YOUR GOAL. Produce a verbatim copy of the following records, leaving out all pictures.

(Stored items)
- Opening Delimiter -

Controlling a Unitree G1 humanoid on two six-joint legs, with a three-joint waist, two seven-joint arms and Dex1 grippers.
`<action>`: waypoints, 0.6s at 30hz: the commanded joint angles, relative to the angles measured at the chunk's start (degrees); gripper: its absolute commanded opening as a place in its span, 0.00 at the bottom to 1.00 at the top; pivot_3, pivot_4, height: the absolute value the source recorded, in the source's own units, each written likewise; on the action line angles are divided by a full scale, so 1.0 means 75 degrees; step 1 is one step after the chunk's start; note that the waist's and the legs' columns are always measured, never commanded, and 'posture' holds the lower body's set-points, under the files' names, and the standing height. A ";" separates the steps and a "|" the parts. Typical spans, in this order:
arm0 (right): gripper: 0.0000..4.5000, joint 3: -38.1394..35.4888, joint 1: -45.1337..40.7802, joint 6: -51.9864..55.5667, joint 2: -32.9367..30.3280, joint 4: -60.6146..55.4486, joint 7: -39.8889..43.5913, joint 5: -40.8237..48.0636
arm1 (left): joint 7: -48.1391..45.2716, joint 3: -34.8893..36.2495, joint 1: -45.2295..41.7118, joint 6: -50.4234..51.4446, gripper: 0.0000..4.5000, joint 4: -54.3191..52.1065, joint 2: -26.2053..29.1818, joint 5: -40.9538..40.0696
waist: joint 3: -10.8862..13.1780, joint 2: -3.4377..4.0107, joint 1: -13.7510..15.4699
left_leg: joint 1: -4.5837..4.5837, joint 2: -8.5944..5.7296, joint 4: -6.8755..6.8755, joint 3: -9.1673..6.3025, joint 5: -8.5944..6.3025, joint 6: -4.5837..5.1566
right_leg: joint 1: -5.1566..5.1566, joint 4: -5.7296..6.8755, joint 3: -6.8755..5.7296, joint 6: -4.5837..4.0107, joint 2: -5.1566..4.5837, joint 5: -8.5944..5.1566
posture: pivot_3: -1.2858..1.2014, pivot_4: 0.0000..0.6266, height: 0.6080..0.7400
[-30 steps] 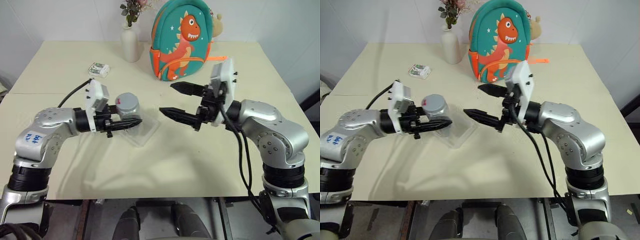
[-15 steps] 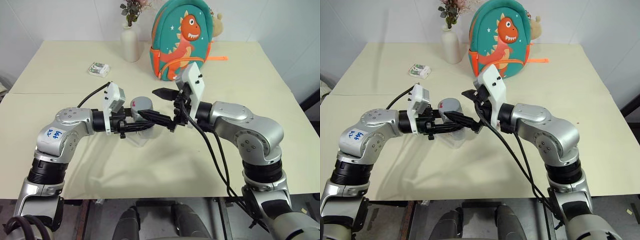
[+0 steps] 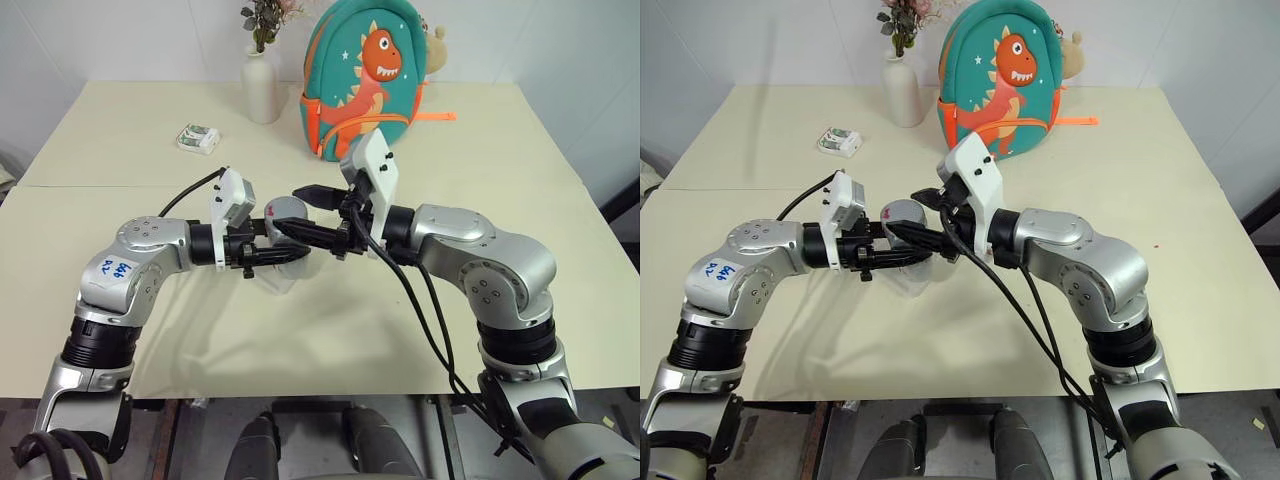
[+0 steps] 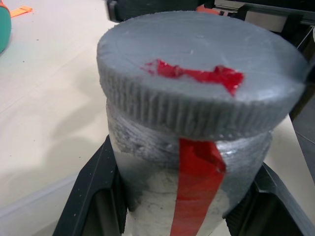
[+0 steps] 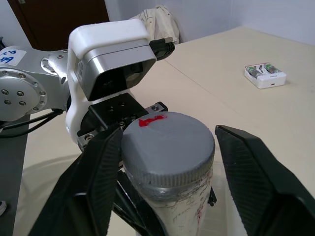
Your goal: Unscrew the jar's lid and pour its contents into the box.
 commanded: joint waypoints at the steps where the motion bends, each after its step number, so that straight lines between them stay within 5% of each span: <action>1: 0.73 0.0037 -0.0065 0.0090 -0.0047 -0.0102 0.0146 0.0062 | -0.0085 0.0131 -0.0221 -0.0079 0.44 -0.0211 -0.0039 -0.0047 | 0.0000 0.0000 0.0000 | 0.0000 0.0000 0.0000 0.0000 0.0000 0.0000 | 0.0000 0.0000 -0.0001 0.0000 0.0000 0.0000 | 0.52 0.24 1.00; 18: 0.73 -0.0358 -0.0400 0.0033 -0.0019 0.0272 0.0547 0.0236 | -0.0173 0.0199 -0.0088 -0.0091 0.44 -0.0272 0.0002 -0.0013 | 0.0000 0.0000 -0.0006 | -0.0001 0.0000 0.0000 -0.0001 0.0000 0.0000 | -0.0001 -0.0002 -0.0001 0.0000 0.0001 0.0000 | 0.52 0.24 1.00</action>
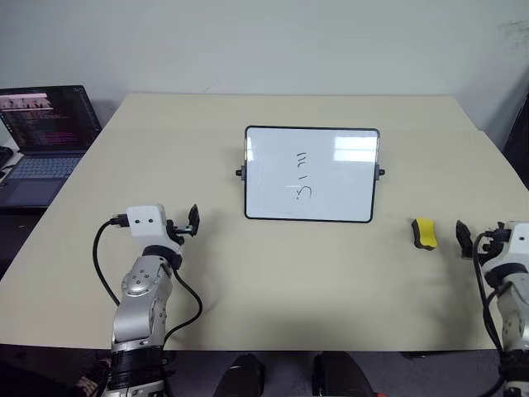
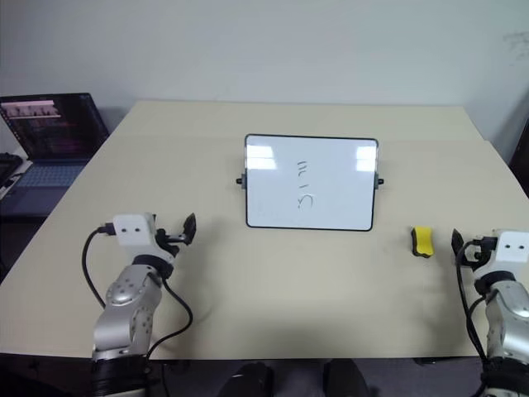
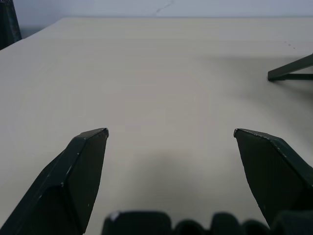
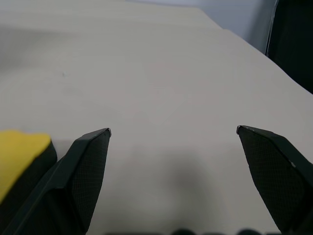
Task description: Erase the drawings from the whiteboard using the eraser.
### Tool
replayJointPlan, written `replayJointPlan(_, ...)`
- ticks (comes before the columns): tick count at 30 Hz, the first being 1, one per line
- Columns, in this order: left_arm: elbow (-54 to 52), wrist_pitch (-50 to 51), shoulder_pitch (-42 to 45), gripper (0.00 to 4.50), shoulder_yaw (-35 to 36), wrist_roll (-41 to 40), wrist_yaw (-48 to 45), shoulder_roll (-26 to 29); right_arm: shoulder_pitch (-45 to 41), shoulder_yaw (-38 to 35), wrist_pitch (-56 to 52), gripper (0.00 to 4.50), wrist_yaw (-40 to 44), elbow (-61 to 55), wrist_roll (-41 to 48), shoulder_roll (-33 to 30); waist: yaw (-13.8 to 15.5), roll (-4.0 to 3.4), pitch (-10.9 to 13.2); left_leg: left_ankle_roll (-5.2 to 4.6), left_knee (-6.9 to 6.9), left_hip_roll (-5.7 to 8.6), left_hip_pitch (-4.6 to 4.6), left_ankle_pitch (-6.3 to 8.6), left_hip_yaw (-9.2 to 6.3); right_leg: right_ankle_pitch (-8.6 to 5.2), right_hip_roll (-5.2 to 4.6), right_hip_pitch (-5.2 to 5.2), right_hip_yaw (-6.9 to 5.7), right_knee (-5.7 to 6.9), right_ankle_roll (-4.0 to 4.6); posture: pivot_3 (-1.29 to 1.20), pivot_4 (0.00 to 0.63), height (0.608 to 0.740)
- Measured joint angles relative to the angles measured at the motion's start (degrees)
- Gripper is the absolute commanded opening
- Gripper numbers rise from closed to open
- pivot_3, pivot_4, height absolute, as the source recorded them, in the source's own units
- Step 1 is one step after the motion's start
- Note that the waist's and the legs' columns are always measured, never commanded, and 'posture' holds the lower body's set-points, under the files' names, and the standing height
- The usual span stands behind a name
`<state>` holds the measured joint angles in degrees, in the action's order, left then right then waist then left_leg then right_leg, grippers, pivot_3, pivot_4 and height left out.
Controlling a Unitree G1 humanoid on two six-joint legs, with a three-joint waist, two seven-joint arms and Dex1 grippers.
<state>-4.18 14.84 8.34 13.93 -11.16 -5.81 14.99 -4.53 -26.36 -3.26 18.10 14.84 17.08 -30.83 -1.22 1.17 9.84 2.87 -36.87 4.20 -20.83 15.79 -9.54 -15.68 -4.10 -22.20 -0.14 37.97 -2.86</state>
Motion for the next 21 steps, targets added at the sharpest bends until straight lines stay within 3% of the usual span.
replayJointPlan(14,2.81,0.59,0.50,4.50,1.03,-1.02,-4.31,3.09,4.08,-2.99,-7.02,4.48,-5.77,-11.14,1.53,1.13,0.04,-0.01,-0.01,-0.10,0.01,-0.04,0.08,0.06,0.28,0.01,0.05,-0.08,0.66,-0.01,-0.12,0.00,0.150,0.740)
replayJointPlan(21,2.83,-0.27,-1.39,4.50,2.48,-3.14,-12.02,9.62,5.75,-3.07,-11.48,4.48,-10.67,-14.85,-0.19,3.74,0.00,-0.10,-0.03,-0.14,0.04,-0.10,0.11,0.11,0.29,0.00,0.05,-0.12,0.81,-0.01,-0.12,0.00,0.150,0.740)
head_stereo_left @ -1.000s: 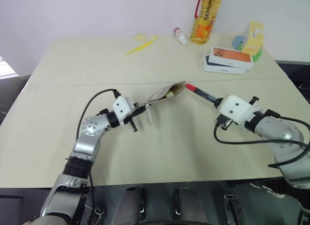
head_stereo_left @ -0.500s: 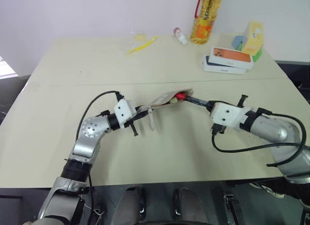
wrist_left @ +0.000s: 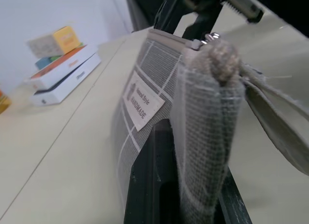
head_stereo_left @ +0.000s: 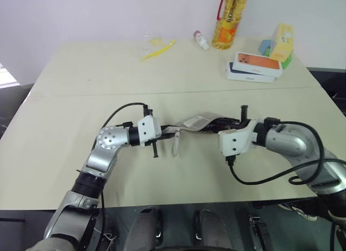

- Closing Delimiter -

EXERCISE OUTPUT.
Controlling a Unitree G1 humanoid on two six-joint legs, with a three-joint waist, two seven-joint arms and Dex1 grippers.
`<action>`: waypoints, 0.6s at 30hz: the commanded joint angles, relative to the angles measured at the chunk's start (degrees); gripper: its absolute commanded opening as a place in its span, 0.00 at the bottom to 1.00 at the top; pivot_3, pivot_4, height: the absolute value the source recorded, in the source's own units, each written likewise; on the action line angles are divided by a full scale, so 1.0 means 75 degrees; step 1 is one step after the chunk's start; note that the waist's and the legs' columns are always measured, never commanded, and 'posture' holds the lower body's set-points, under the files' names, and the standing height. A ";" separates the steps and a "|" the parts. Typical spans, in this order:
arm0 (right): gripper: 0.0000..4.5000, joint 3: -38.1394..35.4888, joint 1: -45.1337..40.7802, joint 6: -51.9864..55.5667, joint 2: -32.9367..30.3280, joint 4: -60.6146..55.4486, joint 7: -39.8889..43.5913, joint 5: -40.8237..48.0636
arm1 (left): joint 7: -48.1391..45.2716, joint 3: -34.8893..36.2495, joint 1: -45.2295..41.7118, joint 6: -50.4234..51.4446, gripper: 0.0000..4.5000, joint 4: -54.3191..52.1065, joint 2: -26.2053..29.1818, joint 5: -40.9538..40.0696
waist: joint 3: -10.8862..13.1780, joint 2: -3.4377..4.0107, joint 1: -13.7510..15.4699
left_leg: joint 1: -4.5837..4.5837, joint 2: -8.5944..5.7296, joint 4: -6.8755..6.8755, joint 3: -9.1673..6.3025, joint 5: -8.5944..6.3025, joint 6: -4.5837..5.1566
right_leg: joint 1: -5.1566..5.1566, joint 4: -5.7296..6.8755, joint 3: -6.8755..5.7296, joint 6: -4.5837..4.0107, joint 2: -5.1566..4.5837, joint 5: -8.5944..5.1566
posture: pivot_3: -1.2858..1.2014, pivot_4: 0.0000..0.6266, height: 0.6080..0.7400
[-30 steps] 
[-15 steps] 
[+0 steps] 
[+0 steps] 
[+0 steps] 
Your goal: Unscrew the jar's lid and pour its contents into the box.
 commanded: joint waypoints at the steps where the motion bends, each after its step number, so that straight lines between them stay within 5% of each span: <action>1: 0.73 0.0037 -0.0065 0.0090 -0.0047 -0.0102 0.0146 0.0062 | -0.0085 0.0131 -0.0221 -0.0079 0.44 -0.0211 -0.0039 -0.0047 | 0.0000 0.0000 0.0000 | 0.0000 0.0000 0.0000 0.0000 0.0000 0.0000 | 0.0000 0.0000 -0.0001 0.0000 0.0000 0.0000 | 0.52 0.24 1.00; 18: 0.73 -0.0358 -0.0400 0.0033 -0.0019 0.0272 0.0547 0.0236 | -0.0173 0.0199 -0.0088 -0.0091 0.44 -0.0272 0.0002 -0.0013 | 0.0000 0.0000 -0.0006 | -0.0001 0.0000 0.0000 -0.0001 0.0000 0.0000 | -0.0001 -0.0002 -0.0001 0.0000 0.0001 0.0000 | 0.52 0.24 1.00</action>
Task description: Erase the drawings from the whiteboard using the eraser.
### Tool
replayJointPlan, written `replayJointPlan(_, ...)`
- ticks (comes before the columns): tick count at 30 Hz, the first being 1, one per line
- Columns, in this order: left_arm: elbow (-54 to 52), wrist_pitch (-50 to 51), shoulder_pitch (-42 to 45), gripper (0.00 to 4.50), shoulder_yaw (-35 to 36), wrist_roll (-41 to 40), wrist_yaw (-48 to 45), shoulder_roll (-26 to 29); right_arm: shoulder_pitch (-45 to 41), shoulder_yaw (-38 to 35), wrist_pitch (-56 to 52), gripper (0.00 to 4.50), wrist_yaw (-40 to 44), elbow (-61 to 55), wrist_roll (-41 to 48), shoulder_roll (-33 to 30); waist: yaw (-13.8 to 15.5), roll (-4.0 to 3.4), pitch (-10.9 to 13.2); left_leg: left_ankle_roll (-5.2 to 4.6), left_knee (-6.9 to 6.9), left_hip_roll (-5.7 to 8.6), left_hip_pitch (-4.6 to 4.6), left_ankle_pitch (-6.3 to 8.6), left_hip_yaw (-9.2 to 6.3); right_leg: right_ankle_pitch (-8.6 to 5.2), right_hip_roll (-5.2 to 4.6), right_hip_pitch (-5.2 to 5.2), right_hip_yaw (-6.9 to 5.7), right_knee (-5.7 to 6.9), right_ankle_roll (-4.0 to 4.6); posture: pivot_3 (-1.29 to 1.20), pivot_4 (0.00 to 0.63), height (0.608 to 0.740)
- Measured joint angles relative to the angles measured at the motion's start (degrees)
- Gripper is the absolute commanded opening
- Gripper numbers rise from closed to open
- pivot_3, pivot_4, height absolute, as the source recorded them, in the source's own units
- Step 1 is one step after the motion's start
- Note that the waist's and the legs' columns are always measured, never commanded, and 'posture' holds the lower body's set-points, under the files' names, and the standing height
- The usual span stands behind a name
`<state>` holds the measured joint angles in degrees, in the action's order, left then right then waist then left_leg then right_leg, grippers, pivot_3, pivot_4 and height left out.
Controlling a Unitree G1 humanoid on two six-joint legs, with a three-joint waist, two seven-joint arms and Dex1 grippers.
<state>-4.18 14.84 8.34 13.93 -11.16 -5.81 14.99 -4.53 -26.36 -3.26 18.10 14.84 17.08 -30.83 -1.22 1.17 9.84 2.87 -36.87 4.20 -20.83 15.79 -9.54 -15.68 -4.10 -22.20 -0.14 37.97 -2.86</state>
Motion for the next 21 steps, targets added at the sharpest bends until straight lines stay within 3% of the usual span.
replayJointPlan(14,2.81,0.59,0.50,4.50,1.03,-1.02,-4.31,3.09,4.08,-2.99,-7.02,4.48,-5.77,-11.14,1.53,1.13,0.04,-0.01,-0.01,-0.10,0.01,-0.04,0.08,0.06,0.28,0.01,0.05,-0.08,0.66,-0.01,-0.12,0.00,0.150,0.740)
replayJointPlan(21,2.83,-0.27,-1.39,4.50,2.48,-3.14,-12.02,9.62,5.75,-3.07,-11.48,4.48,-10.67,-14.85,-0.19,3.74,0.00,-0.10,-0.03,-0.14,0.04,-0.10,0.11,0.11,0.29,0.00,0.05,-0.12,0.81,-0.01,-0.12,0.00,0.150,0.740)
head_stereo_left @ -1.000s: 
head_stereo_left @ -0.500s: 
wrist_left @ +0.000s: 
head_stereo_left @ +0.000s: 

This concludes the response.